When I got out of the bush in the Ethiopia-Kenya desert I looked for a flag. When I was in the middle of snow covered Lethbridge, I started looking for a cross.
One day I left my house not knowing where I was heading, only knowing the purpose . Beside the street, I Found the sign I was looking for, and I walked in. The person who was shoveling snow followed me and introduced himself as Wes Midgett, the Pastor of the Central Church of Christ. Due to the work he is doing , the way he approached me, his clothes, and everything in that moment made me not trust him until I saw him preaching. That day was a huge impact on my life. He answered my, and became my best friend.
The rest of my family eventually joined me. On Feb 4, 2004 my wife Sofia came to Canada. Then, Biruke, my son was sponsored in June 2005, and then, in May 2012, my daughter Ruth.

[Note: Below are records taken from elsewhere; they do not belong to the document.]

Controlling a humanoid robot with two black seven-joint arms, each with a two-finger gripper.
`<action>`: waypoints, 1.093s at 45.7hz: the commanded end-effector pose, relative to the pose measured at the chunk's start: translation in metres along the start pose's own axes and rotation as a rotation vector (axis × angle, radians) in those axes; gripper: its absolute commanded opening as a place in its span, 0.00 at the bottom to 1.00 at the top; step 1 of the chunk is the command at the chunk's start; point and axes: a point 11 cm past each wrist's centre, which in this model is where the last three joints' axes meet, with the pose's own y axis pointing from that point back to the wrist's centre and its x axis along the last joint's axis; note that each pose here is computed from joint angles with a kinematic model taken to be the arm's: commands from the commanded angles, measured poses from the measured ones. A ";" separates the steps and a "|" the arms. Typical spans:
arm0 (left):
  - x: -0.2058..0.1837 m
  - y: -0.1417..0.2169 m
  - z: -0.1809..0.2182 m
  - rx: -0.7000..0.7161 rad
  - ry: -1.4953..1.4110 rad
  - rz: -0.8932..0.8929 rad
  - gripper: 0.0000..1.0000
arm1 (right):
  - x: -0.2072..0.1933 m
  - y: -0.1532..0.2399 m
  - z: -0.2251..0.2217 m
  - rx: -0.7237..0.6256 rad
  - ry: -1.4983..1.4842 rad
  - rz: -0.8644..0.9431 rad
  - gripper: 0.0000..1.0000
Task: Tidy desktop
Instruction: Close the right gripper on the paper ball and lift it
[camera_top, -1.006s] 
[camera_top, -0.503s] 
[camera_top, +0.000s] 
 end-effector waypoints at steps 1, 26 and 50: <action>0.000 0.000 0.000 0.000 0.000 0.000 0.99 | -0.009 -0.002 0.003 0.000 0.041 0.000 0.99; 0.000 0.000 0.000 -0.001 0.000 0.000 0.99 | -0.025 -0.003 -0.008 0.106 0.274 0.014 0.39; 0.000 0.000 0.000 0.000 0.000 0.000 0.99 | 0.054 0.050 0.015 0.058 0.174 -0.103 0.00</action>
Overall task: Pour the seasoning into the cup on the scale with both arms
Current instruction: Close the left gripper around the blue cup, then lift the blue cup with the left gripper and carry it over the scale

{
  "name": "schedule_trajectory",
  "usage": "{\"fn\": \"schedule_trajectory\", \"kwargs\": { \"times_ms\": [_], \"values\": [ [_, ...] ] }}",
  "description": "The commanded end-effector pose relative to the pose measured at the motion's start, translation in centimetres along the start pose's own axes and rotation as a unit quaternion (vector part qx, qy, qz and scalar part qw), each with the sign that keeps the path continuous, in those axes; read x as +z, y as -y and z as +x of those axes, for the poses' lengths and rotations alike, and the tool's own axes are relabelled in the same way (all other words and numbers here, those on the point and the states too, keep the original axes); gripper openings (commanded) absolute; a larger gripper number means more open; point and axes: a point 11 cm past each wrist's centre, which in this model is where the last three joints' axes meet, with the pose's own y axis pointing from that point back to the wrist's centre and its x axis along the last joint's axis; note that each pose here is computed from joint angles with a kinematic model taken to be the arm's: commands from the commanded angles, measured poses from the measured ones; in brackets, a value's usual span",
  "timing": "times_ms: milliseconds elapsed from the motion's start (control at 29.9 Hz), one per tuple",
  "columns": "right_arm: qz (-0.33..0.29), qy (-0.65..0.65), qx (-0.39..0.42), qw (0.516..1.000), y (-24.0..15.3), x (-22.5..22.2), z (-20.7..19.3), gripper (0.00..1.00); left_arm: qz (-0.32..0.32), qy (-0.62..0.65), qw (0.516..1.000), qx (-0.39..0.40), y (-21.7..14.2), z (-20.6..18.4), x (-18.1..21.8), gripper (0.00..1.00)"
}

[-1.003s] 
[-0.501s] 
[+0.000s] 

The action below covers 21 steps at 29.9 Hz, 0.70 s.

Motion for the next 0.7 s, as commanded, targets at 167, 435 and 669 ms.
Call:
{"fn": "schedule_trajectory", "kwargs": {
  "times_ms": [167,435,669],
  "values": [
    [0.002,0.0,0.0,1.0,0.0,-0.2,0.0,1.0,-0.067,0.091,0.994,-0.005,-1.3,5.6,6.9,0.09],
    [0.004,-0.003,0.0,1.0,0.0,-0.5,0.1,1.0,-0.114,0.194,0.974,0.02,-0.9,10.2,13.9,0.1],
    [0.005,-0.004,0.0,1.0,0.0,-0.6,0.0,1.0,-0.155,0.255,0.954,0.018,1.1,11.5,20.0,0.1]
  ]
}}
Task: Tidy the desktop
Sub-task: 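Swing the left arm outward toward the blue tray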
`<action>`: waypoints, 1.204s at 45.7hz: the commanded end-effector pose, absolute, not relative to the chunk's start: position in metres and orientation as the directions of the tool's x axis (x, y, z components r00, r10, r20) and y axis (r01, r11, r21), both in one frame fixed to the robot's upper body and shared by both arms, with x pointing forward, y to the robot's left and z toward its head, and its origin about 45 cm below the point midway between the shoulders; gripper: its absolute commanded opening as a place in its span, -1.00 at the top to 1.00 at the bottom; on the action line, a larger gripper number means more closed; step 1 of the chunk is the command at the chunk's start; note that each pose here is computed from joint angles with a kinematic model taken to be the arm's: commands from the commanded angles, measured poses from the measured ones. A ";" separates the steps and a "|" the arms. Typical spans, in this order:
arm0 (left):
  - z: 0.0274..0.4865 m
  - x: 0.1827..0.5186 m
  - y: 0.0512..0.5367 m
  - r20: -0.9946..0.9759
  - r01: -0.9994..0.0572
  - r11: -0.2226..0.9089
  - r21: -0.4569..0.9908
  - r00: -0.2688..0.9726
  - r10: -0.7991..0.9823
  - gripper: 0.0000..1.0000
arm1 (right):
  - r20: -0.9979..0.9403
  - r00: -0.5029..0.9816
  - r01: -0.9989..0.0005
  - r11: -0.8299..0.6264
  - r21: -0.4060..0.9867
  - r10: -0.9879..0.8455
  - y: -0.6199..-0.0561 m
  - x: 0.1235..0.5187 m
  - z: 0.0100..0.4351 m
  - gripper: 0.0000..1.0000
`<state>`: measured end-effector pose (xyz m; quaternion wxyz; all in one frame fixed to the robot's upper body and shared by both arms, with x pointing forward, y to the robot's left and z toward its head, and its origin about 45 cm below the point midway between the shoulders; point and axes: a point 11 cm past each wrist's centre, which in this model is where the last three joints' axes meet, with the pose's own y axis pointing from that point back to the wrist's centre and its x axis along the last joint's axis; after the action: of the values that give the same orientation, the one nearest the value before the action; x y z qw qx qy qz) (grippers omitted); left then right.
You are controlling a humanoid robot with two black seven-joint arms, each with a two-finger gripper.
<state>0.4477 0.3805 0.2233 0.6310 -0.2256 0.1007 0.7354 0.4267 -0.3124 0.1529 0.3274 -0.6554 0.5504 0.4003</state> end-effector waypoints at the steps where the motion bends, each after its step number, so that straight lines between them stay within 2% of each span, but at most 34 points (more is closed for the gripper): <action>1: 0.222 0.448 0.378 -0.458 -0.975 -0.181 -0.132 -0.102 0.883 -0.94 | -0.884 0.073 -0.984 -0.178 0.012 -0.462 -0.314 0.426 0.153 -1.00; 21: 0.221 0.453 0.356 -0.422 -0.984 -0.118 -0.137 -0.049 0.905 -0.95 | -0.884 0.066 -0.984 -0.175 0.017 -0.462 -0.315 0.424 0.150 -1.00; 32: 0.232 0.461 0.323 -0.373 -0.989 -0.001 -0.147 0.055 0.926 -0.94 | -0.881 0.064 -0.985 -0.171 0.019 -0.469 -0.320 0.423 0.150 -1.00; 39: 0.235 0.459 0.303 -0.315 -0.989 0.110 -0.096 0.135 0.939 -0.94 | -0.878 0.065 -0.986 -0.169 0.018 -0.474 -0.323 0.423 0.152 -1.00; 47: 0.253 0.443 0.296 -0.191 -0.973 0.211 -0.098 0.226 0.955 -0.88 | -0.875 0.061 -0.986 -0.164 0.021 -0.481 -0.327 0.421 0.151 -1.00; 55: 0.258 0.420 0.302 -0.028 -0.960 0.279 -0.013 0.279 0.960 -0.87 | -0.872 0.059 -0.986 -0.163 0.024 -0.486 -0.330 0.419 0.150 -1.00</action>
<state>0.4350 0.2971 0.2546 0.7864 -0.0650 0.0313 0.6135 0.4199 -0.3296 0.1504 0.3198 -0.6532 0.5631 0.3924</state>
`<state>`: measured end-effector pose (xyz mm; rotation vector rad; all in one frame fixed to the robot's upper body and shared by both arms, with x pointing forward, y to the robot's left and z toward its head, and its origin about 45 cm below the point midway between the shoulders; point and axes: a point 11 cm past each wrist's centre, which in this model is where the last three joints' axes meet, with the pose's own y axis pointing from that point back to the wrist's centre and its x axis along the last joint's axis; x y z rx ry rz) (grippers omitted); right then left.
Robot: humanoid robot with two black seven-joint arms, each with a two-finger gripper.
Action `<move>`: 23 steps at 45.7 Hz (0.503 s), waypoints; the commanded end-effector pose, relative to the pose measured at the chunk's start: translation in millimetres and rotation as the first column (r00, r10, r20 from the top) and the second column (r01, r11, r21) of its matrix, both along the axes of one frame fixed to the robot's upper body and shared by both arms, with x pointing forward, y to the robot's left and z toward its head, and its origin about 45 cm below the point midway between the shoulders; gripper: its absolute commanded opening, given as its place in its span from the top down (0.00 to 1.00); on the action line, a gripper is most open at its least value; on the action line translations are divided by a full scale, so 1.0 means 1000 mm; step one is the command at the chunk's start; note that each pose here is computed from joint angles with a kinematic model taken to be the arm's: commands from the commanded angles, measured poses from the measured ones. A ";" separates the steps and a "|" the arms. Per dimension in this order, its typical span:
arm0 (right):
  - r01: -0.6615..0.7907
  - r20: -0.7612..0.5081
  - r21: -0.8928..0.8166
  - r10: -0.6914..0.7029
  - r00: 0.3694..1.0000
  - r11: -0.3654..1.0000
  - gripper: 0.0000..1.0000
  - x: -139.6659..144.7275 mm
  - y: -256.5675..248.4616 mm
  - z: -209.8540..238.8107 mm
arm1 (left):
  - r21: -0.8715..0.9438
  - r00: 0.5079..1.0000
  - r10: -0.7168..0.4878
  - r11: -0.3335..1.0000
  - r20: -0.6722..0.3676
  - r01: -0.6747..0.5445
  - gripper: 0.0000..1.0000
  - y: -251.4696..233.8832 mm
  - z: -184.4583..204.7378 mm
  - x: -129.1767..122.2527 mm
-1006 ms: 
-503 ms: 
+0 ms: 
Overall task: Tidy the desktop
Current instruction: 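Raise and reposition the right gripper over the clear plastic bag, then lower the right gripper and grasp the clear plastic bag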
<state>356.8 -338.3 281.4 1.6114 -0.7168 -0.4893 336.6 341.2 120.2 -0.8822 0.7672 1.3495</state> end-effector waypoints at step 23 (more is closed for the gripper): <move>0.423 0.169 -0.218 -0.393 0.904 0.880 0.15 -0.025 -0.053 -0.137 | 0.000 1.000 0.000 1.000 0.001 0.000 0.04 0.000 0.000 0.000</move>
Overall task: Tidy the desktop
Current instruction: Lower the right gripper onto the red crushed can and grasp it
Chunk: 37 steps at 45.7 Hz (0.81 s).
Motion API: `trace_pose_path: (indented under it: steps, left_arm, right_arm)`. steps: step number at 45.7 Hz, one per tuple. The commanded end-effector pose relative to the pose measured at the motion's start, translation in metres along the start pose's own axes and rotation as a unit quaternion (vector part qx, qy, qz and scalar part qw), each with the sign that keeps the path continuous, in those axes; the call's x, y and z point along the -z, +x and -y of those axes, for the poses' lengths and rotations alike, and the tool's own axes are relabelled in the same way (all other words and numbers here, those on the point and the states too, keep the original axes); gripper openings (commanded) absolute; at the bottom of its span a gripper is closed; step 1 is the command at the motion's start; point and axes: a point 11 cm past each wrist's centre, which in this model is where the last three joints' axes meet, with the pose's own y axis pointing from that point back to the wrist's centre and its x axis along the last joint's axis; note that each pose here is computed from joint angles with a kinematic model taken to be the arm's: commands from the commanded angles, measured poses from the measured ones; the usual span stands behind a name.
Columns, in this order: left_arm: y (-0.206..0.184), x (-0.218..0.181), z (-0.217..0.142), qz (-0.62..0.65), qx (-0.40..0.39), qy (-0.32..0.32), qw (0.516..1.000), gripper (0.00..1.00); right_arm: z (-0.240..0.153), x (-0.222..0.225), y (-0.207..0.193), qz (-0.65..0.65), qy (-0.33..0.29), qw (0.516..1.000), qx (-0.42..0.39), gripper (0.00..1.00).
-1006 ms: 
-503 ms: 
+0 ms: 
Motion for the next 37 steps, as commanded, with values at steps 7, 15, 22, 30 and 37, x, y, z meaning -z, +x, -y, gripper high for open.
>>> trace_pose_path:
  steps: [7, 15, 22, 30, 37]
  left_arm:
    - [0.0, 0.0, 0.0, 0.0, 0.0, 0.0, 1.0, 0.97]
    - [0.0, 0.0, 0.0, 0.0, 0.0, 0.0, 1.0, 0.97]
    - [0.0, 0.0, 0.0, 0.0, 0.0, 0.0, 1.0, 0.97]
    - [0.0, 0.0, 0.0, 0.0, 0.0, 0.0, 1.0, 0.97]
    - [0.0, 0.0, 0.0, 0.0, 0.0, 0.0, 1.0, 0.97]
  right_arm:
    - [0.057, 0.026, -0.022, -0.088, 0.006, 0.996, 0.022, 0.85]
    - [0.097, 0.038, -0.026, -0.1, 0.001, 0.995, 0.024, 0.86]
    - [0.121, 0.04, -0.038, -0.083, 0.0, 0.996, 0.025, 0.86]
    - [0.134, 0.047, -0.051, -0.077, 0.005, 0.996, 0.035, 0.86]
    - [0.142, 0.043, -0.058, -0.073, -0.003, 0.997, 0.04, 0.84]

Sofia and I have two children born in Canada, Hannah and Efrem.
Besides the Central Church of Christ, I would like to thank all those who responded for the needs of refugees particularly, City Light Church of Lethbridge, Coaldale Mennonite Brethren.
In 2003 Wes and I started to think about the urgent needs of refugees in Kenya and of the people still living in my village and the entire region of South Omo. We and many wonderful people started and supported Friends of South Omo to try and raise awareness and resources to help the people of that region. Our organization is now called; GALATA MINISTRIES which in many of the Ethiopian dialects means: THANKS!
One particular person needs a special thanks: Barb Marchuk served as Executive Director ofFriends of South Omo from 2007-2015. She, and her family, sacrificially served the organization, traveled to South Omo, and organized a host of community events and funding projects that impacted thousands of lives and villages in the South Omo region. That impact still continues to this day.
Finally I would like to thank each and every person who stood beside us for these years providing care for those refugees and for the tribes in South Omo, Ethiopia.

I strongly believe that to bring positive change in someone’s life,
sharing the burden with them is most important.